Legislative Assembly of Ontario
- Long title An Act respecting the care provided by health care organizations ;
- Citation: Excellent Care for All Act
- Assented to: June 8, 2010

Legislative history
- Bill citation: Bill 46
- Introduced by: Deb Matthews, Minister of Health
- First reading: 3 May 2010
- Second reading: May 12, 2010
- Third reading: June 3, 2010

= Excellent Care for All Act =

Ontario, Canada statute

The Excellent Care for All Act, 2010 is a law passed by the Ontario Legislature which attempts to make the health care sector more accountable to its patients.

==Provisions==

The Act focused on Ontario patients and the importance of high-quality patient health care. The act stipulates a number of requirements that all healthcare organizations must follow. This includes the maintenance of an active quality committee, performing an annual survey of staff and patients, and linking executive salary to the attainment of quality-improvement targets. The Act also created the Office of the Patient Ombudsman.

Legislators believe that these provisions will make the health care sector more accountable to its patients.

==Health Quality Ontario==

Incorporated under the name, Ontario Health Quality Council, Health Quality Ontario was originally incorporated pursuant to the Commitment to the Future of Medicare Act, 2004.

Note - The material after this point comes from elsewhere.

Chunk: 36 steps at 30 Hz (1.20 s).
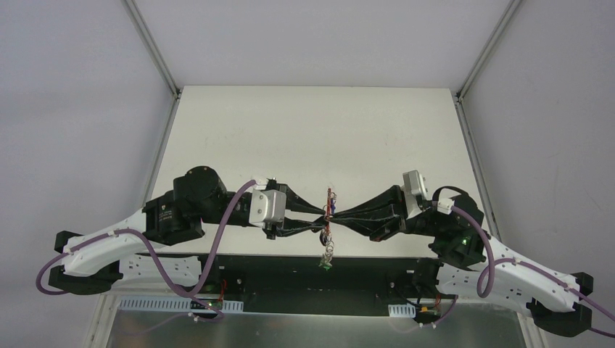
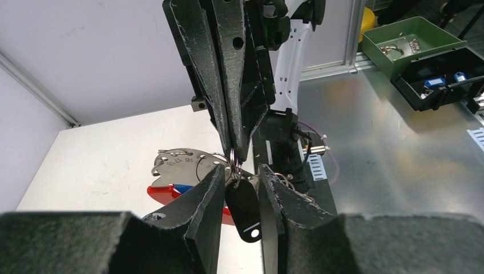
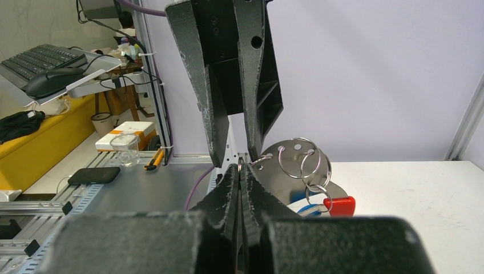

The Excellent Care for All Act continued the council. In 2011, 5 organizations were merged into the council. They are:

- Medical Advisory Secretariat of the Ministry of Health and Long-Term Care
- Ontario Health Technology Advisory Committee
- Ontario Health Technology Evaluation Fund
- Centre for Healthcare Quality Improvement
- Quality Improvement and Innovation Partnership.

The council began operating under the name Health Quality Ontario after the merger.

The Excellent Care for All Act expanded the mandate of the Health Quality Ontario to take a more active role in the adoption of standards of care in the health sector. It also expanded its focus towards quality improvement and patient experience in the health care sector.

Health Quality Ontario was a government agency responsible for monitoring quality indicators of the health care system in Ontario. It was dissolved and consolidated with Ontario Health.

Health Quality Ontario employed the Patient Ombudsman before it was dissolved.

==Patient Ombudsman==

The Patient Ombudsman (Ombudsman des patients) is an ombudsman office which acts as a neutral body of last resort for complaints about the healthcare system in Ontario, Canada. The Patient Ombudsman has jurisdiction over public hospitals and long-term care homes, as well as home and community care coordinated by the Local Health Integration Networks (LHINs).